• Task directions
Verbatim copy, images omitted: return the full listing.
··· Collected material
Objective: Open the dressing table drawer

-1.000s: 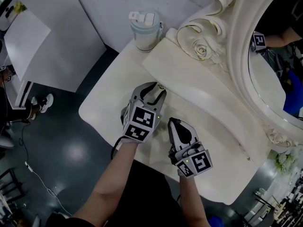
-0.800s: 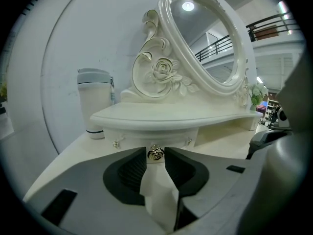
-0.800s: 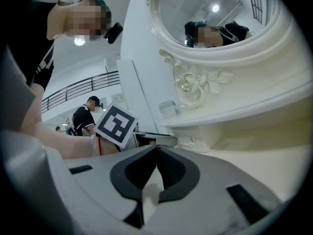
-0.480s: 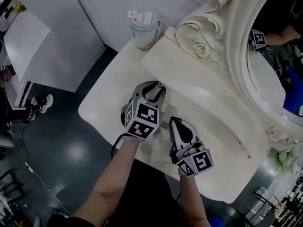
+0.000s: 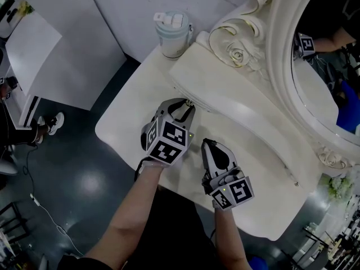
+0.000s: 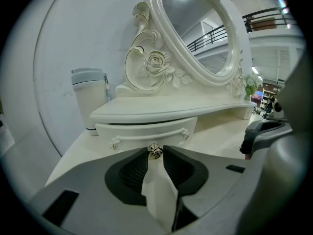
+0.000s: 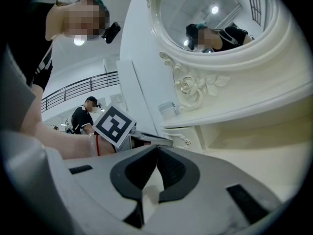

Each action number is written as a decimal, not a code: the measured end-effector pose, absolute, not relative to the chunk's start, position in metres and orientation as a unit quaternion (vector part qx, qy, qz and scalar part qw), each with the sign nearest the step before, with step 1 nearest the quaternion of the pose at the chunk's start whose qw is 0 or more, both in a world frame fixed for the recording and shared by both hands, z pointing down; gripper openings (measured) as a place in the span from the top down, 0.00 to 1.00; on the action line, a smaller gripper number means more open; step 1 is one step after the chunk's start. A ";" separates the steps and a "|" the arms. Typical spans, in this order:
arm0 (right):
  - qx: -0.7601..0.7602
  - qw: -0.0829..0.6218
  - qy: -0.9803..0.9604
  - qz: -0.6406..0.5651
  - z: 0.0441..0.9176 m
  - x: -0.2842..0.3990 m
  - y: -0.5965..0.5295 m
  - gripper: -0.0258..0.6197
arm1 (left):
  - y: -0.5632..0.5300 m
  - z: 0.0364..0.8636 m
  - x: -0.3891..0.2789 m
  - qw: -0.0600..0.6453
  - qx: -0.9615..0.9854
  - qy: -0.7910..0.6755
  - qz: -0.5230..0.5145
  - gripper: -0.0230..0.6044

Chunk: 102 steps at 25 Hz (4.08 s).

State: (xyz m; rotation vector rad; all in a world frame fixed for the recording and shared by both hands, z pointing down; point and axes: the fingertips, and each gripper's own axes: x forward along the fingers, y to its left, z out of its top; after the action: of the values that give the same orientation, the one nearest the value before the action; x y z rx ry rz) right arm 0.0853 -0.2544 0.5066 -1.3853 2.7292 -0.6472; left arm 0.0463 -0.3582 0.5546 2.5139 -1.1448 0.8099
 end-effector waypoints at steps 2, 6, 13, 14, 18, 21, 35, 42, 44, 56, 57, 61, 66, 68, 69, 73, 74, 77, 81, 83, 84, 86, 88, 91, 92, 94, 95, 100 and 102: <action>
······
• Your solution
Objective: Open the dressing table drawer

-1.000s: 
-0.800s: 
-0.800s: 
-0.480s: 
+0.000s: 
+0.000s: 
+0.000s: 

Each action number is written as a decimal, not a code: the measured end-effector pose, absolute, not relative to the chunk's start, position in metres and orientation as a unit quaternion (vector part qx, qy, qz and scalar part qw), each with the sign nearest the step before, with step 1 nearest the quaternion of the pose at the chunk's start whose qw is 0 or more, both in a world frame fixed for the recording and shared by both hands, z pointing down; gripper openings (measured) as a place in the span from the top down, 0.00 to 1.00; on the action line, a smaller gripper number means more open; step 1 is one step after the chunk's start. A ";" separates the steps and a "|" the arms. Typical spans, in this order:
arm0 (right):
  - qx: -0.7601..0.7602
  - qw: -0.0829..0.6218
  - qy: -0.9803..0.9604
  - qz: -0.6406..0.5651
  - z: 0.0441..0.9176 m
  - x: -0.2842..0.3990 m
  - y: -0.5965..0.5295 m
  - gripper: -0.0258..0.6197
arm1 (left):
  - y: -0.5632..0.5300 m
  - z: 0.0364..0.8636 m
  - x: -0.3891..0.2789 m
  - qw: -0.0600..0.6453
  - qx: -0.9615..0.9854
  - qy: -0.7910..0.6755
  - qz: -0.5230..0.5145
  - gripper: -0.0230..0.6044

Chunk: 102 steps at 25 Hz (4.08 s).

State: (xyz m; rotation vector rad; all in a world frame fixed for the recording and shared by both hands, z pointing down; point and axes: the fingertips, and each gripper's own axes: x forward along the fingers, y to its left, z out of its top; after the action: of the values that give the same orientation, the one nearest the value before the action; x y z rx ry rz) right arm 0.0853 -0.2544 0.5066 -1.3853 2.7292 -0.6472; left arm 0.0463 -0.3582 0.5546 2.5139 -1.1448 0.8099
 end-effector waypoints at steps 2, 6, 13, 14, 18, 21, 35, 42, 44, 56, 57, 61, 66, 68, 69, 73, 74, 77, 81, 83, 84, 86, 88, 91, 92, 94, 95, 100 and 102: <action>

Now the exercise is finished.